オフィスの移転を考えた時に、これから契約する賃貸オフィスのセキュリティがしっかりしているかどうかは気になるポイントではないでしょうか。最近では、機械警備を導入している賃貸オフィスが増えてきました。事務所を借りる条件に「機械警備が導入されているか」を挙げる企業様も多くなっています。今回は、機械警備とはどんなものなのかご説明していきたいと思います。
機械警備とは、警備員を建物内に配置する常駐警備に対して、貸室に機械のセンサーを設置する警備方法です。建物に不審者が侵入するとセンサーが察知し警報を発しますが、それが警備会社のセンターで受信され、待機している警備員が建物に向かいます。有名な警備会社にはセコムやALSOKなどがあります。最近ではたくさんの賃貸オフィスに機械警備のシステムが導入されてきています。建物内の異常を受信するセンサーは、建物内部ではなく、警備会社が設置している基地局にあります。
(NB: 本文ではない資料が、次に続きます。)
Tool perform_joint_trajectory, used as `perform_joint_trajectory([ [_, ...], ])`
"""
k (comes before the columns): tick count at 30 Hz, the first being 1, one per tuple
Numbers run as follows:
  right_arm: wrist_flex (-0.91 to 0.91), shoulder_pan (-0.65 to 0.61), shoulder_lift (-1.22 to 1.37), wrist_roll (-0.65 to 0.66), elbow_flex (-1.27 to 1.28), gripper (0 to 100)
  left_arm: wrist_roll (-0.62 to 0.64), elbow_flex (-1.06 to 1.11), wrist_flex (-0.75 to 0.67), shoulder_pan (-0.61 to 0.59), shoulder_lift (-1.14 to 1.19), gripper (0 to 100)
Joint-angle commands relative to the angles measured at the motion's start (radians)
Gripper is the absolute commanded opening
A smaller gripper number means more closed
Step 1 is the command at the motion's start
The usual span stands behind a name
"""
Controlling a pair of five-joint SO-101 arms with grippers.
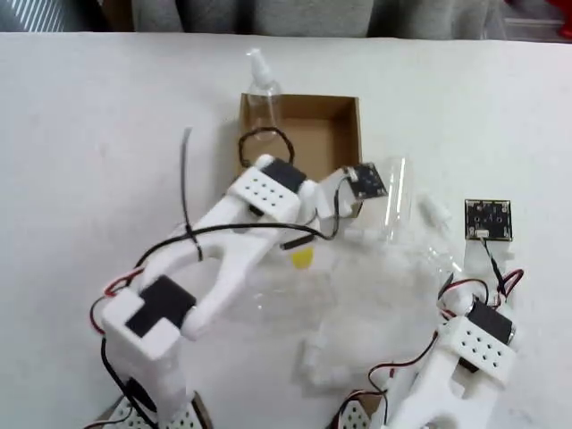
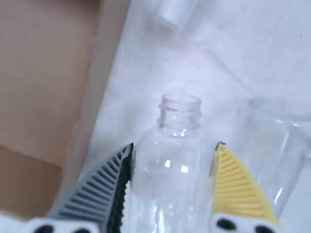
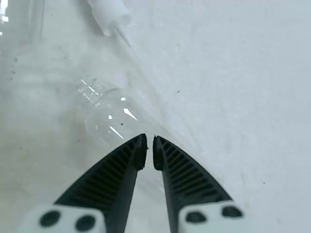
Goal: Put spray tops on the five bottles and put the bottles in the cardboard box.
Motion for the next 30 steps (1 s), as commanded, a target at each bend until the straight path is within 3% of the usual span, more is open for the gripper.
perform_joint_trajectory([
  [1, -0.002, -0.007, 0.018, 0.008, 0.023, 1.7, -0.003, -0.018, 0.060, -0.073, -0.170, 18],
  [10, -0.002, -0.007, 0.018, 0.006, 0.023, 1.7, -0.003, 0.003, 0.219, -0.128, -0.409, 18],
  [18, -0.002, -0.007, 0.018, 0.003, 0.023, 1.7, -0.003, 0.287, 0.218, -0.203, -0.736, 18],
  [25, -0.002, -0.007, 0.013, 0.005, 0.023, 1.7, 0.003, 0.628, 0.032, -0.437, -0.983, 18],
  [30, -0.002, -0.004, 0.012, 0.002, 0.023, 1.7, 0.137, 0.895, -0.155, -0.561, -1.135, 19],
])
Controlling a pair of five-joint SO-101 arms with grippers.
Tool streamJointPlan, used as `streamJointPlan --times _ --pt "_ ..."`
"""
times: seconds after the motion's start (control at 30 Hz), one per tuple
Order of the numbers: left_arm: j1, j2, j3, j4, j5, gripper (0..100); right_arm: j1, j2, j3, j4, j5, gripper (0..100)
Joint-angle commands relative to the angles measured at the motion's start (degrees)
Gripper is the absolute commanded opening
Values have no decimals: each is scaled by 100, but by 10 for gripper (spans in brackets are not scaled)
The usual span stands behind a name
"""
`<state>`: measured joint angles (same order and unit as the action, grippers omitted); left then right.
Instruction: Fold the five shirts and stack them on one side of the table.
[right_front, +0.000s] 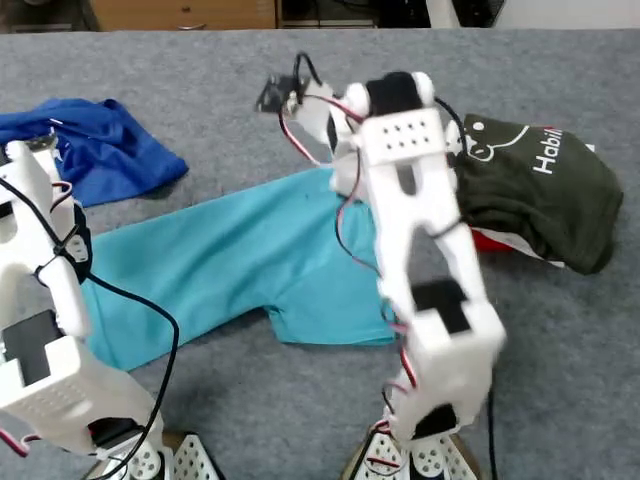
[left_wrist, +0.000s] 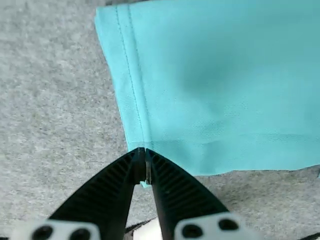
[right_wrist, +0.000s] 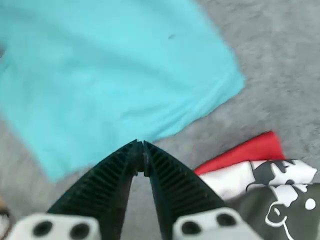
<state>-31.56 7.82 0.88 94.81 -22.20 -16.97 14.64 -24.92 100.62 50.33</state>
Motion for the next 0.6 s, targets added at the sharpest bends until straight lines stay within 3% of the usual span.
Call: streamJointPlan --times 0.0,0.17,0.3,0.43,0.57 --pt "-149 -242 105 -141 -114 18 -75 -1596 1807 -299 668 5" --pt "-202 -242 281 -149 -114 18 -303 -2976 4409 -1020 1319 11" --pt "-167 -189 457 -193 -114 18 -901 -3662 6044 -1477 1398 125" --pt "-193 -233 853 -519 -79 18 -1552 -3864 6993 -1855 1389 237" --pt "-202 -242 1125 -545 -79 18 -1824 -3864 7477 -2488 1108 244"
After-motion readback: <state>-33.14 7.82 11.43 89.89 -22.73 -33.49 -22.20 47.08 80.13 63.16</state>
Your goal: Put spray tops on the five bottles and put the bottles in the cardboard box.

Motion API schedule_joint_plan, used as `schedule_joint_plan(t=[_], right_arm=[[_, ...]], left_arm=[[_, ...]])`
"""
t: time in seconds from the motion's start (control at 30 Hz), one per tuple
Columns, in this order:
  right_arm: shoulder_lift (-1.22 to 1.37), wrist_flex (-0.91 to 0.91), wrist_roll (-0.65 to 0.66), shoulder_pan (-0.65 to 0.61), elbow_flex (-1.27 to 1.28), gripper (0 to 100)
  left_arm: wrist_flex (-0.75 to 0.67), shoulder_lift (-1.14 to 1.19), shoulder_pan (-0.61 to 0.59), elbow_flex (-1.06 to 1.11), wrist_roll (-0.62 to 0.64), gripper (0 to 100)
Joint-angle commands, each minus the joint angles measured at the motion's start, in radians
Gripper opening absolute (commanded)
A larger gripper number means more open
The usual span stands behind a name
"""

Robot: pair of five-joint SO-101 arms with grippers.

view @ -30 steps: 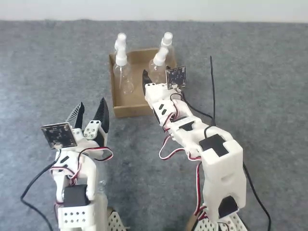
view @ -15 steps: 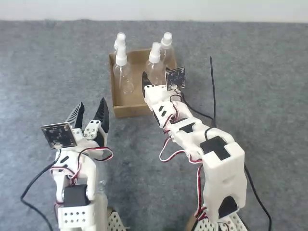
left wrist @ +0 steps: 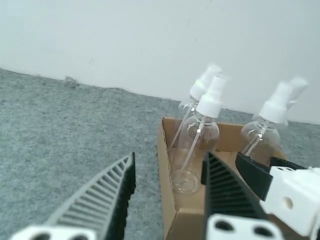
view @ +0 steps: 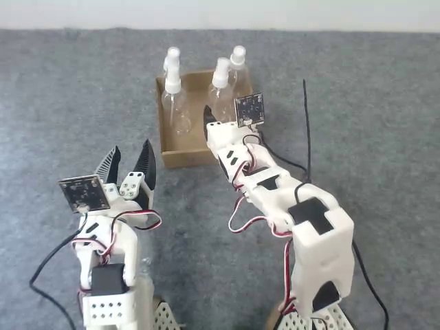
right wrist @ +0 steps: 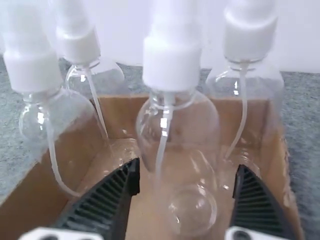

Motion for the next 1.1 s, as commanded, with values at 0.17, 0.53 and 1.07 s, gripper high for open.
schedule_joint_plan(t=[0.17,0.53,1.07], right_arm=[[-0.119,0.107,0.009,-0.012,-0.003,25.8],[-0.231,0.113,0.012,-0.015,0.086,25.8],[-0.487,0.122,0.014,-0.008,0.284,25.6]], left_arm=[[-0.034,-0.017,-0.008,-0.013,-0.008,20],[-0.034,-0.017,-0.008,-0.013,-0.008,20],[-0.058,-0.018,-0.089,-0.019,-0.002,20]])
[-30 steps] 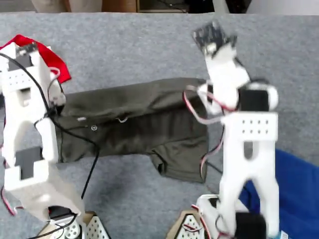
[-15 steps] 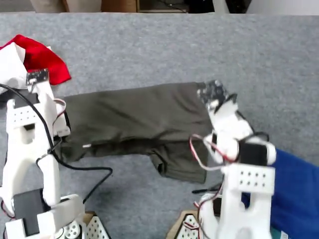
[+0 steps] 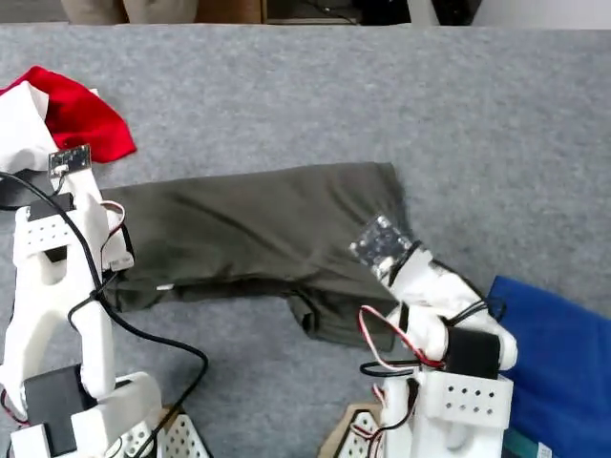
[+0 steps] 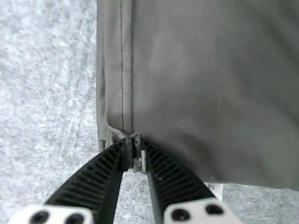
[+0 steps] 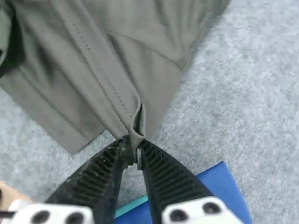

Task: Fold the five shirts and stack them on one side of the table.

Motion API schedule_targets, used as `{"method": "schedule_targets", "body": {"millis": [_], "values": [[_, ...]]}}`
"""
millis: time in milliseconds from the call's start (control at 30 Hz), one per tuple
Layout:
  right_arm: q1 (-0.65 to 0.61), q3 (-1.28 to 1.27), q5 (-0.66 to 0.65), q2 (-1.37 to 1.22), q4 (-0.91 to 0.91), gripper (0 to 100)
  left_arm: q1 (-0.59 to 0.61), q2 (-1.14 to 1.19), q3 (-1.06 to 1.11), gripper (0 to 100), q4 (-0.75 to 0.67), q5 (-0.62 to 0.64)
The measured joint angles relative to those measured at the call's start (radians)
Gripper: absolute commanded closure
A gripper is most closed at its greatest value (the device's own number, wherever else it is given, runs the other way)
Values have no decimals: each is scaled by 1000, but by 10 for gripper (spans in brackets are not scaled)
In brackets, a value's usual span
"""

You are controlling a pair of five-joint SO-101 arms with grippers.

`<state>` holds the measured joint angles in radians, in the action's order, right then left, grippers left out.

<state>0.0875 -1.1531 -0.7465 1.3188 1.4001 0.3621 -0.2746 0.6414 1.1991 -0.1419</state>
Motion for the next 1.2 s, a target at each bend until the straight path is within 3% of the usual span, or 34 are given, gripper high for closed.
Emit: {"method": "schedule_targets", "body": {"millis": [233, 367, 500, 633, 800, 967, 1200], "values": [[0, -54, -97, 2, 0, 973, 3, 0, 6, 980, 0, 0], [0, -55, -170, 2, 25, 807, 3, 0, 9, 962, 0, 0], [-2, -55, -245, 2, 32, 707, 3, 0, 9, 856, 25, 0], [-9, -54, -272, 2, 34, 752, 6, 0, 9, 823, 80, 0], [-48, 41, -253, 2, 9, 993, 6, 0, -34, 846, 198, 0], [-175, 115, -133, -86, -83, 990, 37, 0, -230, 985, 301, 9], [-347, 305, 44, -477, -196, 993, 92, 0, -451, 980, 310, 75]]}}
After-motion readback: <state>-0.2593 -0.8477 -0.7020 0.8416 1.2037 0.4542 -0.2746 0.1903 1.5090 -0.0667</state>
基地局には、警備員が常駐していて異常が発生していないかどうかを監視しています。
賃貸オフィスは、現金や宝石などが置いてあることは少ないので、住宅と比べると泥棒が入りにくい場所ではあります。ただ、最近ではパソコンなどの電子機器や機密データを狙う泥棒もいるので用心するに越したことはないでしょう。賃貸オフィスは、夜間や土日・祝日に人が不在となる場所なので、その時を狙って、泥棒が侵入するケースが多いようです。このような理由から、いつでも不審者の情報を察知できる機械警備を導入している賃貸オフィスが多くなっているのです。また、賃貸オフィスの他には金融機関や教育機関など、同じように夜間や休日に無人となる施設に機械警備が導入されています。
機械警備の種類は色々あります。そして、どんなタイプの機械警備を導入しているかは貸事務所によって違います。そこで、次は機械警備の種類について見ていきたいと思います。まず、機械警備には入退室を管理するシステムがあるので、操作方式別にご説明していきますね。
1.テンキーリーダ
昔からある機械警備システムです。文字列が配置してあるパネルに各企業様が決めた暗証番号を入力して、解錠、施錠をします。
2.セキュリティカードリーダ(差し込みタイプ)
貸事務所のエントランスやオフィスの玄関に設置されたリーダにセキュリティカードを差し込んで、解錠、施錠をするシステムです。
3.非接触型カードリーダ
セキュリティカードを使用して入退室をしますが、リーダに直接触れることなく、かざすだけでエントランスやオフィスのドアの解錠、施錠ができる機械警備システムです。
4.指紋照合型
リーダに登録した指紋と合致すると解錠、施錠され、入退室ができるようになります。
5.ハンズフリー認証システム
小さなタグをポケットや鞄に携帯してエントランスやオフィスの玄関に近づくと認証される機械警備システムです。
お話したように、入退室管理システムには色々な種類があります。そして、それぞれにメリット・デメリットがあります。カードを使用するタイプは、もしも紛失すると再発行が必要となってしまいます。テンキーリーダや指紋照合型は、何人もの人がリーダ部分に触れるので衛生的に良くないと思われることもあります。また、カードタイプ、テンキー、指紋照合型は手が荷物などでふさがっている時には操作がしにくいという問題があります。その点、ハンズフリーシステムは手がふさがっていても認証されて便利です。しかし、解錠したくない時でもドアが開いてしまうことがあり、不審者侵入などの問題を抱えているのも事実です。
他に、入退室管理システム以外の機械警備を導入している貸事務所もあります。例えば、無人受付システムなどです。無人受付システムでは、エントランスに受付の人の代わりに受付パネルを設置しておき、来訪者がパネル操作をすると事務所内に連絡が届くようになっています。そして、次にオフィスの側でドアの解錠などの操作をすると入退室ができるようになります。無人受付システムは、人による案内より取次ミスが少なく、効率が良いメリットがあります。また、大規模ビルなどでは、エントランスにセキュリティゲートが設置されているのを目にされることも多いと思います。セキュリティカードを使用することでゲートを通過できるようになっているので、カードを持っていない部外者の侵入を防ぐことができます。さらに、防犯カメラを設置している賃貸オフィスも沢山あります。一般的にはエントランスやエレベーターの中などに設置されていることが多いようです。防犯カメラは目の付く所に設置すれば犯罪防止にもなり、また、事件が発生してしまった時にもカメラに写っている映像を使って捜査に役立てることもできます。
これらの機械警備が普及したことで、賃貸オフィスの中に警備員が常駐する警備方法は前よりも少なくなってきました。警備員を置いて有人管理をしている物件もありますが、その分の人件費もかかってくるので、最近では機械警備を導入している賃貸オフィスが多くなっています。入居した後に安心して仕事に打ち込めるように、内見の時には、その賃貸オフィスにどんな警備システムが導入されているのかをよく確認してくださいね。